As the answer, set down the lines below from the one containing "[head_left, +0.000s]" through the one containing "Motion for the", exactly and inclusively, and no others.
#### Supplied material
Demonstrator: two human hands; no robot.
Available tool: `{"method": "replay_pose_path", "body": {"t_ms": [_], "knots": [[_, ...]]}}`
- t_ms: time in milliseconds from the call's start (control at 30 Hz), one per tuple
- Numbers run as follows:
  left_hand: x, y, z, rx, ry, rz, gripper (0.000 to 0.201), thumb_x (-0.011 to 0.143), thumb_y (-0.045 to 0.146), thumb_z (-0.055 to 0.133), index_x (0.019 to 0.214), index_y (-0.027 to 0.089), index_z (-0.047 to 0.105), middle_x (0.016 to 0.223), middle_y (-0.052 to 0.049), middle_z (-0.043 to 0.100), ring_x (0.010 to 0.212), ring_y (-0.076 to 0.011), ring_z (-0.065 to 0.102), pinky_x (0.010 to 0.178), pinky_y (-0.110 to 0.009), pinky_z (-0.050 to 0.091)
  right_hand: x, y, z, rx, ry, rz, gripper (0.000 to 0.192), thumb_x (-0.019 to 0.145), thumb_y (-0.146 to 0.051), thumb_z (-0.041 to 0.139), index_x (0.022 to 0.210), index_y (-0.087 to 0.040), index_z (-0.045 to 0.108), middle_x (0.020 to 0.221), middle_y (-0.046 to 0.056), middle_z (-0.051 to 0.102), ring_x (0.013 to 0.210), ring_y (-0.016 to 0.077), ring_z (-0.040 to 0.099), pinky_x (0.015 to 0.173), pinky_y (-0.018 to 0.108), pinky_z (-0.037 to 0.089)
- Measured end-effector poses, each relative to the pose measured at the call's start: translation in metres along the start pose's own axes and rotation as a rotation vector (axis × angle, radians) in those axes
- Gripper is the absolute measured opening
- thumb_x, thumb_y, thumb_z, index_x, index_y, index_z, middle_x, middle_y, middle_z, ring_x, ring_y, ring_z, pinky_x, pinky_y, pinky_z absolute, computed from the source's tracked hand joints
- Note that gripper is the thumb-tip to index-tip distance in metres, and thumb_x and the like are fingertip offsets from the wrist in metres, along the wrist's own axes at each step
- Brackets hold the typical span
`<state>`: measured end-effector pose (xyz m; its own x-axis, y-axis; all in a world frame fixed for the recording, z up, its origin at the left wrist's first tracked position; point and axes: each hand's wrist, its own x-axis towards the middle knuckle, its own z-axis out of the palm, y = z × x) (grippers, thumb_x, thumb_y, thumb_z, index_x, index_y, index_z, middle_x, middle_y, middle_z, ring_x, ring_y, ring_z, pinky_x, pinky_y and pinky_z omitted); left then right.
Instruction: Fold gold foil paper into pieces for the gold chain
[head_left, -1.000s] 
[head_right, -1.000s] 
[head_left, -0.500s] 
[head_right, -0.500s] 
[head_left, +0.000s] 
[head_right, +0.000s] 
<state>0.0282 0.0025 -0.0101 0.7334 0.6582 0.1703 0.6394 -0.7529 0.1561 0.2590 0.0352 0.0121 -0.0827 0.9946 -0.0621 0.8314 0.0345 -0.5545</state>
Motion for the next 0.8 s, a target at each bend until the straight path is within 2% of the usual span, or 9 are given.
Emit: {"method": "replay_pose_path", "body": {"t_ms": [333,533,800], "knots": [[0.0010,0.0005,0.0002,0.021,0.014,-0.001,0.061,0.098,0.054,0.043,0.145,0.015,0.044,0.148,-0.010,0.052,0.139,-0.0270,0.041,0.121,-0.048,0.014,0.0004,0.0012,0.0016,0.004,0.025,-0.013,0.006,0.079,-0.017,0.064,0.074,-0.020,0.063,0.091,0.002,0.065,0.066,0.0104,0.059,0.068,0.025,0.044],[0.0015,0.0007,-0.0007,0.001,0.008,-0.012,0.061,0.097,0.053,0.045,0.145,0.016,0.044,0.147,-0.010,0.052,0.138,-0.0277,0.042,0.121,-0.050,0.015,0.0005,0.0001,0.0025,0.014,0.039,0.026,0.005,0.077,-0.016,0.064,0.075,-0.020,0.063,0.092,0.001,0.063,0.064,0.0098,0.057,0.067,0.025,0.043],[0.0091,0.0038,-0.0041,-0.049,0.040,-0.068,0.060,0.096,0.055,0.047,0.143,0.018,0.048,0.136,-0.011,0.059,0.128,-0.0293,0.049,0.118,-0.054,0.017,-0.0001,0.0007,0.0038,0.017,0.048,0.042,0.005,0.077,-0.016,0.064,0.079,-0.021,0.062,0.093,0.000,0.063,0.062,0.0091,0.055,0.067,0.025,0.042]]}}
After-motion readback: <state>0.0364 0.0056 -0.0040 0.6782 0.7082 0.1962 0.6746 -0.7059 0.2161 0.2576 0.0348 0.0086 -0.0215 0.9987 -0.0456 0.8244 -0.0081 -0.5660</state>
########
## Answer to the problem
[head_left, +0.000s] 
[head_right, +0.000s] 
<state>0.0282 0.0025 -0.0101 0.7334 0.6582 0.1703 0.6394 -0.7529 0.1561 0.2590 0.0352 0.0121 -0.0827 0.9946 -0.0621 0.8314 0.0345 -0.5545</state>
Motion for the next 0.8 s, a target at each bend until the straight path is within 2% of the usual span, or 9 are given.

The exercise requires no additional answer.